Three nickel catalysts supported on carbon and nitrogen-doped carbon nanospheres have been prepared by deposition-precipitation (DP) with urea (ca. 2% w/w). The nanospheres were prepared by thermal pyrolysis of benzene (CNS B), aniline (CNS A) and nitrobenzene (CNS N) and characterized by transmission electron microscopy (TEM), N 2 adsorption–desorption, temperature-programmed oxidation (TPO), X-ray diffraction (XRD), elemental (CHN) analysis, X-ray photoelectron spectroscopy (XPS), temperature-programmed decomposition (TPD) and acid/base titrations, revealing different graphitic characteristics and different distribution of nitrogen (when present) functionalities.
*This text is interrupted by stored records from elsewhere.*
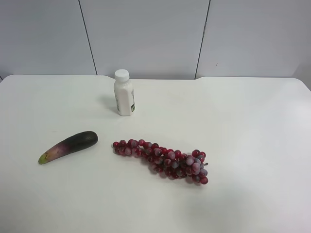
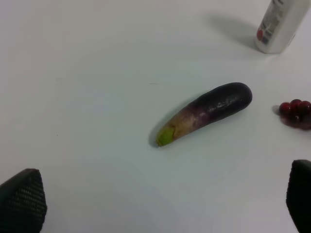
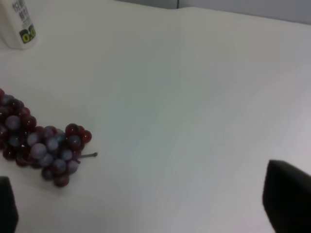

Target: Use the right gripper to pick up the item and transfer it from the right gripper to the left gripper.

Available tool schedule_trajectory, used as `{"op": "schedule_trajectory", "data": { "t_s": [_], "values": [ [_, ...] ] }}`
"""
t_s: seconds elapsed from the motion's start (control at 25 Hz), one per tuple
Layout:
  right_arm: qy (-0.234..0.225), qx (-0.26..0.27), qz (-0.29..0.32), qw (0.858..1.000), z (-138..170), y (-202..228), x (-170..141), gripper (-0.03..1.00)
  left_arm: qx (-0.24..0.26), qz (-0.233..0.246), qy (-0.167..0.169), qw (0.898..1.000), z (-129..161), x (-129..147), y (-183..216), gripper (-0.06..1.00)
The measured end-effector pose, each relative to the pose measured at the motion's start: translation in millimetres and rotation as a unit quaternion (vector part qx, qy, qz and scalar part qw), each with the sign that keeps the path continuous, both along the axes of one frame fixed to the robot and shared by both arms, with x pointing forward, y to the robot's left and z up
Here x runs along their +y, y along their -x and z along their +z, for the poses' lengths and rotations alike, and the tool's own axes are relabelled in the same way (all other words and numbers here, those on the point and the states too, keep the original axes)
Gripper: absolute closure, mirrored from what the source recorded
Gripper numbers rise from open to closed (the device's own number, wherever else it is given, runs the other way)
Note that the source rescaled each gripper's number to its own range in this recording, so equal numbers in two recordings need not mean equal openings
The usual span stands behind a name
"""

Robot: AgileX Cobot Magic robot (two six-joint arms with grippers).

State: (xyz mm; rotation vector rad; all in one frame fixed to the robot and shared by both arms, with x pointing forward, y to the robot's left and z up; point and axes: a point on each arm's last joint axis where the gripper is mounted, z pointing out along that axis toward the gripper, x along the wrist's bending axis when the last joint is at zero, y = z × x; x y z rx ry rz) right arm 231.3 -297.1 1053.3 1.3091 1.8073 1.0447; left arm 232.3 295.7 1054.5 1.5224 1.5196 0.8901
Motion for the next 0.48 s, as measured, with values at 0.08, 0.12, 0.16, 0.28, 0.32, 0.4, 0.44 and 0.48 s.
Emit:
{"op": "schedule_trajectory", "data": {
  "t_s": [0.08, 0.12, 0.16, 0.28, 0.32, 0.4, 0.44, 0.48],
  "values": [
    [0.000, 0.000, -0.022, 1.000, 0.0, -0.1, 0.3, -0.03, 0.000, 0.000, 0.000, 1.000, 0.0, 0.0, 0.0, -0.06],
    [0.000, 0.000, -0.034, 0.999, 0.0, -0.2, 0.5, -0.03, 0.000, 0.000, 0.000, 1.000, 0.0, 0.0, 0.0, -0.06],
    [0.000, 0.000, -0.044, 0.999, 0.0, -0.3, 0.6, -0.03, 0.000, 0.000, 0.000, 1.000, 0.0, 0.0, 0.0, -0.06],
    [0.000, 0.000, -0.072, 0.997, 0.0, -0.5, 1.0, -0.03, 0.000, 0.000, 0.000, 1.000, 0.0, 0.0, 0.0, -0.06],
    [0.000, 0.000, -0.077, 0.997, 0.0, -0.5, 1.1, -0.03, 0.000, 0.000, 0.000, 1.000, 0.0, 0.0, 0.0, -0.06],
    [0.000, 0.000, -0.084, 0.996, 0.0, -0.6, 1.2, -0.03, 0.000, 0.000, 0.000, 1.000, 0.0, 0.0, 0.0, -0.06],
    [0.000, 0.000, -0.085, 0.996, 0.0, -0.6, 1.2, -0.03, 0.000, 0.000, 0.000, 1.000, 0.0, 0.0, 0.0, -0.06],
    [0.000, 0.000, -0.087, 0.996, 0.0, -0.6, 1.3, -0.03, 0.000, 0.000, 0.000, 1.000, 0.0, 0.0, 0.0, -0.06]
  ]
}}
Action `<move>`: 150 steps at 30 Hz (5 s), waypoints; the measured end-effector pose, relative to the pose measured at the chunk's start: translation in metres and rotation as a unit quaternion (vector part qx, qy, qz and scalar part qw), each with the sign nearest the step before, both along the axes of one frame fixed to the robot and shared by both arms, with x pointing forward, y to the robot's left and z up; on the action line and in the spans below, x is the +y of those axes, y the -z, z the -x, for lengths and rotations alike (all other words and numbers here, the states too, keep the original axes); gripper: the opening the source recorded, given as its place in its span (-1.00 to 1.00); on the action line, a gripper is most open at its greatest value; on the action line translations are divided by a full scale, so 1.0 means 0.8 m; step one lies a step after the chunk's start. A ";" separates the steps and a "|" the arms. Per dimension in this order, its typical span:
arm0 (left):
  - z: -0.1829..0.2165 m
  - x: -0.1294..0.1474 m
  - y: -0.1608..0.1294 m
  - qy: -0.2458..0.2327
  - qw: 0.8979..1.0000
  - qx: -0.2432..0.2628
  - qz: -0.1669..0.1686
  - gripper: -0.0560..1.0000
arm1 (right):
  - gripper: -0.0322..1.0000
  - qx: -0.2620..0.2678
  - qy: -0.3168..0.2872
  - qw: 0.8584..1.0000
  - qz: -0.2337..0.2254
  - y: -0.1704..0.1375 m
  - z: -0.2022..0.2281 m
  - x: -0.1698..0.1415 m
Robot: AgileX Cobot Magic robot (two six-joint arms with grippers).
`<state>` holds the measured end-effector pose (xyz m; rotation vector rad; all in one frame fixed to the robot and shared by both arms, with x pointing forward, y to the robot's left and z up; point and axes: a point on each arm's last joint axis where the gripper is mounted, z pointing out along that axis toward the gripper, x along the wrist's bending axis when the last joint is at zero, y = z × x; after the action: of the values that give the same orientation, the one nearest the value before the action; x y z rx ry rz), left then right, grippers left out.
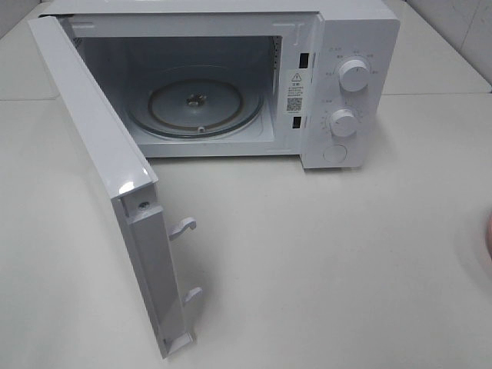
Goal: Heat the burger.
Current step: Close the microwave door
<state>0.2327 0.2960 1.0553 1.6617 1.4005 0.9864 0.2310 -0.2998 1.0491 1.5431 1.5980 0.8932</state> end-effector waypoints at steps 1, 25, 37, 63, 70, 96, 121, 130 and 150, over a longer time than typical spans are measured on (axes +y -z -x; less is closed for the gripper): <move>0.000 0.000 0.000 0.000 1.000 0.000 0.000 0.99 | 0.28 0.000 0.000 1.000 0.000 0.000 0.000 0.000; 0.000 0.000 0.000 0.000 1.000 0.000 0.000 0.99 | -0.05 0.000 -0.001 1.000 -0.001 0.000 0.000 0.000; -0.042 0.000 -0.039 -0.003 0.998 -0.057 0.014 0.99 | -0.05 0.000 -0.001 1.000 -0.001 0.000 0.000 0.000; -0.165 0.008 0.036 -0.056 0.982 -0.166 0.070 -0.88 | -0.06 0.000 -0.001 1.000 -0.001 0.000 0.000 0.000; -0.195 -0.005 0.043 0.004 0.981 -0.178 0.075 -0.89 | -0.06 0.000 -0.001 1.000 -0.001 0.000 0.000 0.000; -0.286 -0.068 0.123 0.197 0.970 -0.113 0.087 -0.89 | -0.06 0.000 -0.001 1.000 -0.001 0.000 0.000 0.000; -0.303 -0.103 0.164 0.239 0.967 -0.059 0.069 -0.89 | -0.06 0.000 -0.001 1.000 -0.001 0.000 0.000 0.000; -0.300 -0.120 0.163 0.231 0.969 -0.080 0.034 -0.89 | -0.06 0.000 -0.001 1.000 -0.001 0.000 0.000 0.000; -0.335 -0.164 0.164 0.225 0.968 -0.096 0.049 -0.89 | -0.06 0.000 -0.001 1.000 -0.001 0.000 0.000 0.000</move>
<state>0.5008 0.1646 0.9240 1.6603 0.8741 0.7754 0.2311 -0.2996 1.0492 1.5428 1.5979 0.8960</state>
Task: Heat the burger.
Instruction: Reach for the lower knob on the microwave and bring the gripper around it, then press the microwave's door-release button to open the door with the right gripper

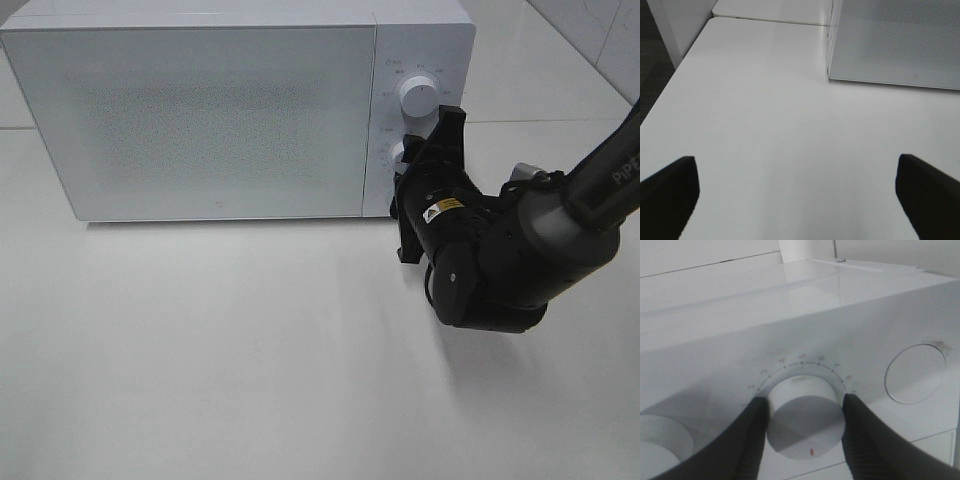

Upon Ni introduction, the catalysts were characterized by temperature-programmed reduction (TPR), XRD and TEM. Surface area weighted mean Ni particle diameters (post activation at 603 K) were in the range 10.5–18.2 nm. Ni particle size exhibited a big dependence on CNS nitrogen doping, where nitrogen introduction, essentially in the quaternary form, enhanced metal sintering by enriching the surface electron density of the support. The catalysts were tested in the gas phase hydrogenation of butyronitrile ( T = 493 K). Extracted specific reaction rates in the steady state followed the sequence: Ni/CNS B < Ni/CNS A < Ni/CNS N. When the active metal was physically mixed with the support, the following sequence was obtained: Ni + CNS B < Ni + CNS A < Ni + CNS N. Our results demonstrate that doping carbon nanospheres with nitrogen strongly impacts on reactant adsorption and metal sintering, both critical aspects in the hydrogenation of nitriles. Selectivity was not sensitive to the support (or the physical mixture) employed and was in all cases close to 100% to the primary amine.